You'll want to use a push based parser that emits SAX events. Basically you want a parser that you can call pushChunk(data) with a partial bit of data, and have it an event handler for the first-level child end tag event that generates your stanzas. That can then be sent to application processing logic.

If you want to see an example of this, here is the expat parser for libstrophe, an XMPP client library I wrote: http://github.com/metajack/libstrophe/blob/master/src/parser_expat.c

Building a whole document for each stanza is quite expensive. It is possible to implement this with a single parser instance, as opposed to continually making new document parsers for each stanza.
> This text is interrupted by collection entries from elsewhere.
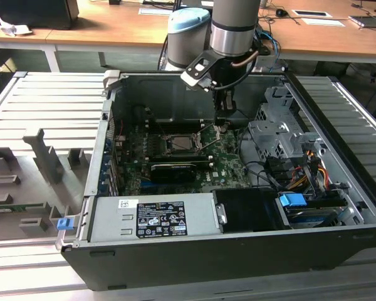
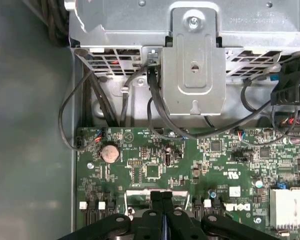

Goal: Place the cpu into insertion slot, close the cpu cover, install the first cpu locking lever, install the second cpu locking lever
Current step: 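Close the cpu cover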

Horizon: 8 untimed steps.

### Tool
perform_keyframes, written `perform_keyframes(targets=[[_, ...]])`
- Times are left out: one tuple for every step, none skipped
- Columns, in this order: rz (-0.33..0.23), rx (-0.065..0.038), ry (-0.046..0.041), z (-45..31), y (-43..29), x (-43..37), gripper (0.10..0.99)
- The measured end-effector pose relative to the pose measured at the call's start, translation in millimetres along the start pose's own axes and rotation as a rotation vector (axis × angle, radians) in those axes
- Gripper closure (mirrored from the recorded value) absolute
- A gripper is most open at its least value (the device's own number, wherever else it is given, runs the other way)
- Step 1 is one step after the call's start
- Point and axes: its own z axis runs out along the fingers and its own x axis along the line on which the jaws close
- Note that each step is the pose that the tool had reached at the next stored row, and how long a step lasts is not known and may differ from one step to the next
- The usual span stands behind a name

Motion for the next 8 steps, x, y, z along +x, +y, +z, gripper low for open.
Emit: perform_keyframes(targets=[[0.0, 0.0, 0.0, 0.5, 0.2, 0.0, 0.98], [0.0, 0.0, -0.0002, 1.2, 0.3, 0.0, 0.98], [0.0, 0.0, -0.0003, 3.4, 0.6, 0.0, 0.98], [0.0, 0.0, -0.0002, 5.7, 2.4, 0.0, 0.98], [0.0, 0.0, -0.0004, 6.4, 6.6, 0.0, 0.98], [0.0, 0.001, -0.0001, 7.2, 12.2, 0.1, 0.98], [0.0, 0.001, 0.0009, 7.9, 14.0, 0.1, 0.98], [0.0, 0.001, 0.0017, 8.6, 14.8, 0.1, 0.98]])
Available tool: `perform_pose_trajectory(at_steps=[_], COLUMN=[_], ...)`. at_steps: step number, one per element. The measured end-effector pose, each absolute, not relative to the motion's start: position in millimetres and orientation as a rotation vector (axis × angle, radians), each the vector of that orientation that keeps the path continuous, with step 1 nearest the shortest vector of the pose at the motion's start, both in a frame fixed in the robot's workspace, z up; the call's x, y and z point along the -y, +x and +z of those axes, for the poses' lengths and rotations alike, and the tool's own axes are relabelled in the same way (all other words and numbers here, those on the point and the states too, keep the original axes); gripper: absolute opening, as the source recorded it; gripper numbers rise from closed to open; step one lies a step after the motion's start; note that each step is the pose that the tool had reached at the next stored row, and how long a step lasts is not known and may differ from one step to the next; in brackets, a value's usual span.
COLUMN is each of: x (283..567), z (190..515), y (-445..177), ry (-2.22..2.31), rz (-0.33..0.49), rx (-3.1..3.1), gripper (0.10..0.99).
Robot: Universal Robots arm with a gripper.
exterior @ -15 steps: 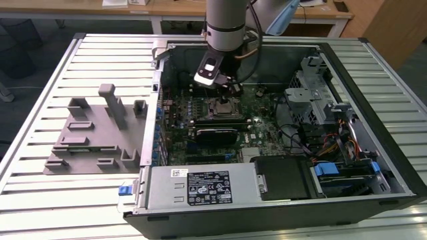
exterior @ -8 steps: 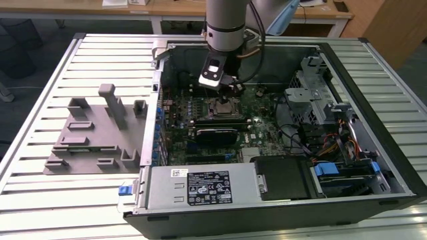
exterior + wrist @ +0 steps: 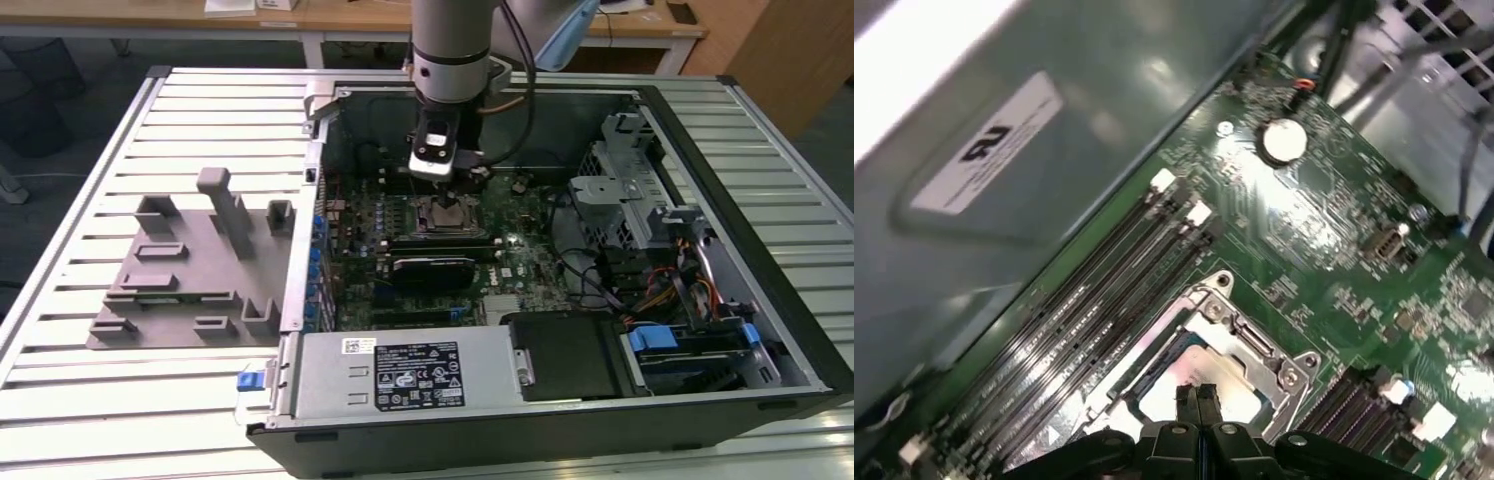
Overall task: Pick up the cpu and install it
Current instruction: 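Close the cpu cover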
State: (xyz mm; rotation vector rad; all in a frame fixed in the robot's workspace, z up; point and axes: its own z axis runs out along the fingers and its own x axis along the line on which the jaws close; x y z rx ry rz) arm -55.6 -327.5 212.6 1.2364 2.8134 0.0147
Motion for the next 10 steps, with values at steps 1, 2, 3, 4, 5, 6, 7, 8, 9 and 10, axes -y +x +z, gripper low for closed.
perform_pose_trajectory(at_steps=[1, 2, 3, 4, 5, 6, 7, 8, 9, 10], x=[327.5, 327.5, 327.5, 327.5, 327.5, 327.5, 327.5, 327.5, 327.5, 327.5], z=[212.6, 212.5, 212.5, 212.5, 212.4, 212.4, 212.4, 212.3, 212.2, 212.2], y=[-55.6, -55.6, -55.6, -55.7, -55.7, -55.7, -55.7, -55.8, -55.7, -55.7], ry=[1.213, 1.189, 1.165, 1.14, 1.116, 1.09, 1.064, 1.037, 1.01, 0.984], rz=[0.014, 0.014, 0.014, 0.014, 0.015, 0.015, 0.016, 0.016, 0.017, 0.018], rx=[-2.823, -2.833, -2.843, -2.853, -2.863, -2.872, -2.882, -2.892, -2.902, -2.91], gripper=[0.106, 0.106, 0.106, 0.106, 0.106, 0.106, 0.106, 0.106, 0.106, 0.106])
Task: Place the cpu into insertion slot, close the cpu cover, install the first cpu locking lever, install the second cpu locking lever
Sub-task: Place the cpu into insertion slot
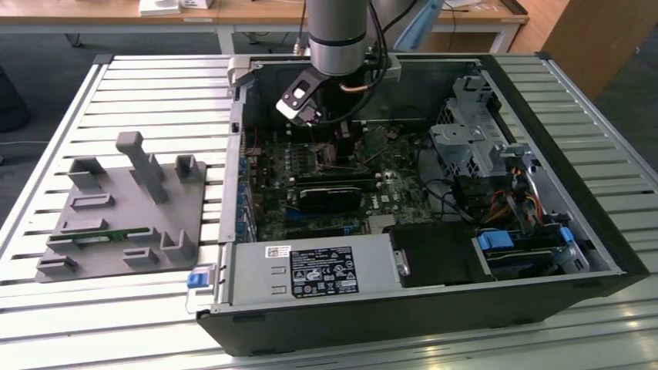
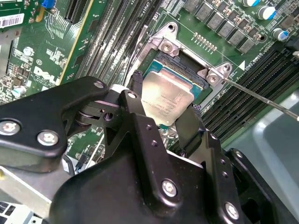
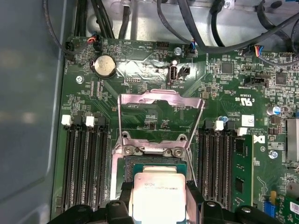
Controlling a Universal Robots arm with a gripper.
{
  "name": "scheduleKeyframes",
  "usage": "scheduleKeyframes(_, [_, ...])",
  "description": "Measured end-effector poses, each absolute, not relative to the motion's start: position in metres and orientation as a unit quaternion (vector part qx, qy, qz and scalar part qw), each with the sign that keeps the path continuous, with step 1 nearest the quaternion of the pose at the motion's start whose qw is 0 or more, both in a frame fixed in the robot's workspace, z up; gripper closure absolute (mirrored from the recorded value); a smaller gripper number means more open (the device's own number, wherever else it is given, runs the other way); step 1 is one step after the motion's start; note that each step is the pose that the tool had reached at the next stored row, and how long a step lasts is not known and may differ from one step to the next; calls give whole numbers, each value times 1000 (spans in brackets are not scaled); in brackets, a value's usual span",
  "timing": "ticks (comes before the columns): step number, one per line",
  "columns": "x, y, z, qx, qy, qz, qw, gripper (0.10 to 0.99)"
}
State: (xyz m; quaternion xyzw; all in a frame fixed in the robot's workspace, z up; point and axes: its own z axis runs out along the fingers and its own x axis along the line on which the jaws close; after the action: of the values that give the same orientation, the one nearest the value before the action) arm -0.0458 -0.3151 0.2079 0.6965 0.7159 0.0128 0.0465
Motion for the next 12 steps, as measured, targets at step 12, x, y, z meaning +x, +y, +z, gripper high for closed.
scheduleKeyframes(12, [-46,-312,200,697,716,12,46,553])
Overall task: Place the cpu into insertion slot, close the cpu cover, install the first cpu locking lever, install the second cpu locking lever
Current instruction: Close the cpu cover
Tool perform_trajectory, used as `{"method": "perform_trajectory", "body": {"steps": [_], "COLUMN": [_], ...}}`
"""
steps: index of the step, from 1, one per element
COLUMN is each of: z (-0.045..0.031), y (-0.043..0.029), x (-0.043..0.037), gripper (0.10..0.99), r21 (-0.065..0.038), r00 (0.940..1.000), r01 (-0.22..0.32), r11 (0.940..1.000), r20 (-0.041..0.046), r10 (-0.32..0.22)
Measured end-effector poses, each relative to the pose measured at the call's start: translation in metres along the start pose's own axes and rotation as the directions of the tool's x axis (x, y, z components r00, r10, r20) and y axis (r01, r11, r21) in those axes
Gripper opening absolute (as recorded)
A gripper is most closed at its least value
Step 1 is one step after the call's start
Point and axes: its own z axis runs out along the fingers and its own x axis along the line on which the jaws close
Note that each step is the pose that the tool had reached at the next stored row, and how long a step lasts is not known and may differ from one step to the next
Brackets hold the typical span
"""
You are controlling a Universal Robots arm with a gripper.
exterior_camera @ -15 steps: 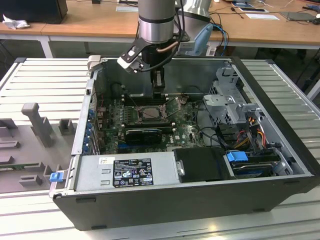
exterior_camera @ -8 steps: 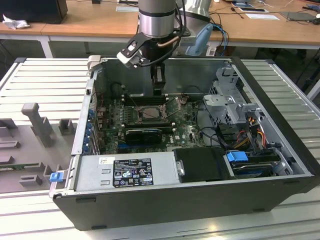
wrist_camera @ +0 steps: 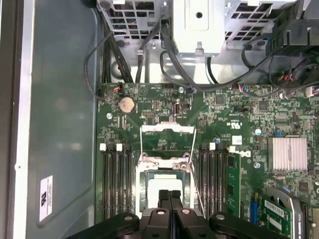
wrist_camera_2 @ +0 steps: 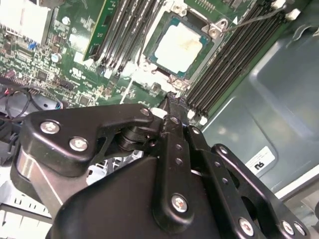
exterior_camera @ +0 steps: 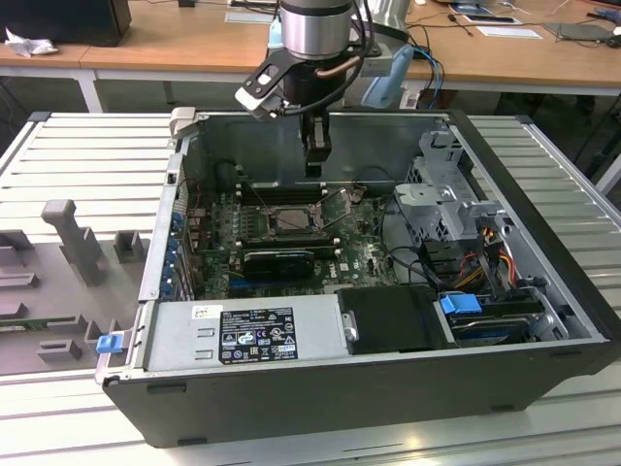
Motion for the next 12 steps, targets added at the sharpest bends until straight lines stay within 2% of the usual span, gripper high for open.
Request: {"method": "perform_trajectory", "body": {"steps": [3, 5, 7, 12], "z": [0.0005, 0.0007, 0.0012, 0.0019], "y": [0.0078, 0.0103, 0.0178, 0.0294], "x": [0.0, 0.0, 0.0, 0.0001], "gripper": [0.106, 0.106, 0.106, 0.106], "r21": [0.0, 0.001, 0.002, 0.006], "r00": [1.0, 1.0, 1.0, 1.0], "r01": [0.0, 0.0, 0.0, 0.0], "r11": [1.0, 1.0, 1.0, 1.0], "r20": [-0.0001, 0.0001, 0.0, 0.0], "r10": [0.0, 0.0, 0.0, 0.0]}}
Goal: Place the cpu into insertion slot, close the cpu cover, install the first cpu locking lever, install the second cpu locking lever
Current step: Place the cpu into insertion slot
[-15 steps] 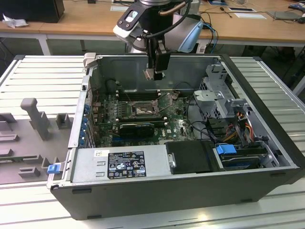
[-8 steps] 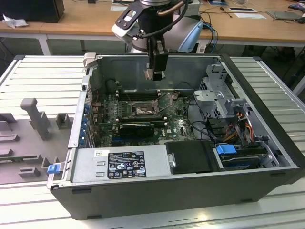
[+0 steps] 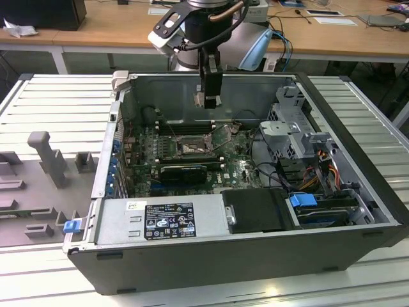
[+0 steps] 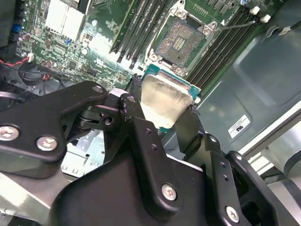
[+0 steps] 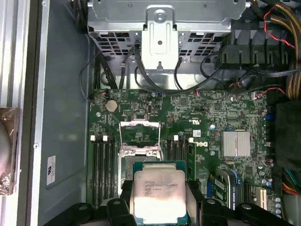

If you need a working Python version, you can probably use or pull out the code from Twisted Words (twisted.words.xish I believe).

metajack
Another trick is to use a single element pointer as the stack for your current position. When you get a new element event, you create an element in your dom. If the stack is not null, you add this element as a child to the stack element, and set the stack pointer to the new element. When you get an end element event, you set the stack pointer to the parent of the current stack pointer. If the stack pointer is nil at the end of this operation, you have a stanza. Note: this is what Jack's code linked to above more-or-less does.
Joe Hildebrand
Just in case anyone needs a Python solution for this one: http://stackoverflow.com/questions/1459648/non-blocking-method-for-parsing-streaming-xml-in-python (the post marked as accepted answer).
codethief